L’histoire est celle d’une rivalité haineuse entre deux illusionnistes, Robert Angier / Hugh Jackman et Alfred Borden / Christian Bale. Cela se passe à Londres, au début du XXe siècle. Ce qui offre aux auteurs du film l’occasion d’une somptueuse reconstitution d’époque – pour employer la formule usitée, les somptueuses reconstitutions d’époque étant généralement la norme, de nos jours – et aussi d’évoquer l’esprit d’une époque. Car, ce début du XXe siècle était l’époque de Robert Houdin, plus connu sous le nom de Houdini. Le film fait référence à son célèbre tour de magie dans la scène où Borden / Christian Bale provoque accidentellement la mort de l’épouse d’Angier / Hugh Jackman. C’était le temps où le public était plus réceptif aux tours de magie et où dans les salles, on était physiquement plus proche des artistes. C’était bien sûr avant qu’une autre magie, celle du cinématographe, ne vienne envahir les théâtres. Les réflexions sur le spectacle et l’émerveillement (illusions, trucages, mensonges, etc.) qui abondent dans Le Prestige s’étendent donc aussi au 7e Art. Les auteurs (scénario de Christopher & Jonathan Nolan, d’après un roman de Christopher Priest) poussent même le jeu plus loin : ils alternent sans cesse entre l’auto-dénigrement et la justification. D’un côté, “ce n’est jamais que du spectacle”, de l’autre, “le spectacle magnifie le réel”.
La folie haineuse des personnages principaux n’épargne pas leurs proches. L’épouse de l’un (Rebecca Hall) et l’amante de l’autre (Scarlett Johansson) en font les frais. Tout cela nous est raconté avec d’incessants retours en arrière qui demandent l’attention constante du spectateur. Certains critiques ont trouvé inopiné le fait que la science-fiction vienne faire irruption dans cette histoire. À tort, parce que David Bowie est remarquable dans le personnage bien réel de Nicolai Tesla (1856-1943), tous les acteurs étant bien dirigés. Il est juste dommage que pour faire illusion à la fin, Hugh Jackman soit obligé de dissimuler une “réalité” encore plus extraordinaire que l’illusion elle-même.

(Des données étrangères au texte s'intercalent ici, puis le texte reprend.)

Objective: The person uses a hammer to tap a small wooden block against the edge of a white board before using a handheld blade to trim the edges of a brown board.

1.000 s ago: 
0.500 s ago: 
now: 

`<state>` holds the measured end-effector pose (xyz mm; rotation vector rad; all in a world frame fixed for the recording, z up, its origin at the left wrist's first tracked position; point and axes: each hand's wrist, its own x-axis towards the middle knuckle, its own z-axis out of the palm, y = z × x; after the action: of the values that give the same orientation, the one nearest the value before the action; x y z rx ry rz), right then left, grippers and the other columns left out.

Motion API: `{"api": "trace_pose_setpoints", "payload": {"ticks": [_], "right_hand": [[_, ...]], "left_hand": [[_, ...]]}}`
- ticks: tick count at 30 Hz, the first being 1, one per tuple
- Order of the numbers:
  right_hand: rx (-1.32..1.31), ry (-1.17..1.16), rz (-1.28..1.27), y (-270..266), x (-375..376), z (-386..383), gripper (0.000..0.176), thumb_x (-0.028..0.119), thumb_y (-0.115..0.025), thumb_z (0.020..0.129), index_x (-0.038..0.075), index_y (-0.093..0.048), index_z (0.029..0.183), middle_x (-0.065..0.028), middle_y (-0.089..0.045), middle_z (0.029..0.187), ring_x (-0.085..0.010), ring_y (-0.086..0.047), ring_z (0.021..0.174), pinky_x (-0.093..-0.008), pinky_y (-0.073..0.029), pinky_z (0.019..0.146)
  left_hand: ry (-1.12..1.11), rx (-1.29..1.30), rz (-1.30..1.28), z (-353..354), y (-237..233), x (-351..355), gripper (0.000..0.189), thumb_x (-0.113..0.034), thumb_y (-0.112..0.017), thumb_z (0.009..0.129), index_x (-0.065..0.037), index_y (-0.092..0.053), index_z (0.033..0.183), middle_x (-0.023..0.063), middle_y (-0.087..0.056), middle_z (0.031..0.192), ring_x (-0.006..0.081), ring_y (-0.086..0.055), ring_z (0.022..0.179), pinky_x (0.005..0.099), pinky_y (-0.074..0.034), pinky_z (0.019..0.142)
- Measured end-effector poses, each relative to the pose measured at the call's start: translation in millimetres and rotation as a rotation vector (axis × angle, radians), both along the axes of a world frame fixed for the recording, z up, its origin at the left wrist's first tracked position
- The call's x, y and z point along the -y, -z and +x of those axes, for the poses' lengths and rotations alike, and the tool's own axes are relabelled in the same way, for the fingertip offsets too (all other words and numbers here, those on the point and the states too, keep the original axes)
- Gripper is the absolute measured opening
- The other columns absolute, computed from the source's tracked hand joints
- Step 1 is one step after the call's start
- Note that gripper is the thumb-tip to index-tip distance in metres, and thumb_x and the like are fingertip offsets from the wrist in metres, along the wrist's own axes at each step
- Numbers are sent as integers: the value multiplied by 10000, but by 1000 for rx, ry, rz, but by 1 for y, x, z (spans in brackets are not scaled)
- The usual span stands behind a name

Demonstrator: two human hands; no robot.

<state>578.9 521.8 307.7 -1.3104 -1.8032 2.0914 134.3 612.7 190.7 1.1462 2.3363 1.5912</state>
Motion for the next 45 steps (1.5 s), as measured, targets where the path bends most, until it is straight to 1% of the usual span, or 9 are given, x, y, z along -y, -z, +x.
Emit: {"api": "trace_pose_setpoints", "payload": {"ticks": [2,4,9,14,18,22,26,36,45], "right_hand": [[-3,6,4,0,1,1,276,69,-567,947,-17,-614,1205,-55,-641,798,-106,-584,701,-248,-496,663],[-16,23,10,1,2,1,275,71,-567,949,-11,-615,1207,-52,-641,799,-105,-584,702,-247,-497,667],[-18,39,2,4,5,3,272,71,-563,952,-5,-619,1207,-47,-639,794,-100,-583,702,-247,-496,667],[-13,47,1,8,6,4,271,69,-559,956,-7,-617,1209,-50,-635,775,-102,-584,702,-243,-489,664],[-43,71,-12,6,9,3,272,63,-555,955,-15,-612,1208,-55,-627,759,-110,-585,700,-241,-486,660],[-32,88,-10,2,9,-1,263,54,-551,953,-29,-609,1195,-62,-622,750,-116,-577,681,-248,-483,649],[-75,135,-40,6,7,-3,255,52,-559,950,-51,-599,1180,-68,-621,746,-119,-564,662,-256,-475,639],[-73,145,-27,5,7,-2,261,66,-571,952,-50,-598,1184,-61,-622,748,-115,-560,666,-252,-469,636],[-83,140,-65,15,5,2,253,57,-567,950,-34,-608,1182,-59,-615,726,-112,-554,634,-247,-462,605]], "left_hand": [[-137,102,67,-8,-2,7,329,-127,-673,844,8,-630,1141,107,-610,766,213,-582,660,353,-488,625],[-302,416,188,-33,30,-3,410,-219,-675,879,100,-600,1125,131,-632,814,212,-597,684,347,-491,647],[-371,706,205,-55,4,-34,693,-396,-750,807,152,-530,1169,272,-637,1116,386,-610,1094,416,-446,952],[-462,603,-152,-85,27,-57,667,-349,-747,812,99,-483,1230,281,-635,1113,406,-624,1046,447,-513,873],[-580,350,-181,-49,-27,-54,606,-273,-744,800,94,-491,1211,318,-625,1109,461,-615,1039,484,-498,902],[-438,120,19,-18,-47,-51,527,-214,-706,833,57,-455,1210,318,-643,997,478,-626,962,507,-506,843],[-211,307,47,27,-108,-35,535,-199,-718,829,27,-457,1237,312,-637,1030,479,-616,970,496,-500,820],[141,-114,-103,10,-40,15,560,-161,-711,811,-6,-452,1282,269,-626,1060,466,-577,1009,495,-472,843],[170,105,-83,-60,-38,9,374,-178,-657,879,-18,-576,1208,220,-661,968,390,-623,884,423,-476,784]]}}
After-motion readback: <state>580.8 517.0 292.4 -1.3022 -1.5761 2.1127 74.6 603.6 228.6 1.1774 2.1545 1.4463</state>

Christopher Nolan, dont les films ont été décrits comme des “tours de magie”, réussit donc son ‘tour’ avec ce film élégant, habilement réalisé et dont l’ensemble de la distribution est excellente. Il passe toutefois à côté du ‘prestige’ en nous laissant tout deviner avant un dénouement qui par ailleurs aurait pu être bien plus effarant. Ce qui est quand même un comble pour un film sur la magie.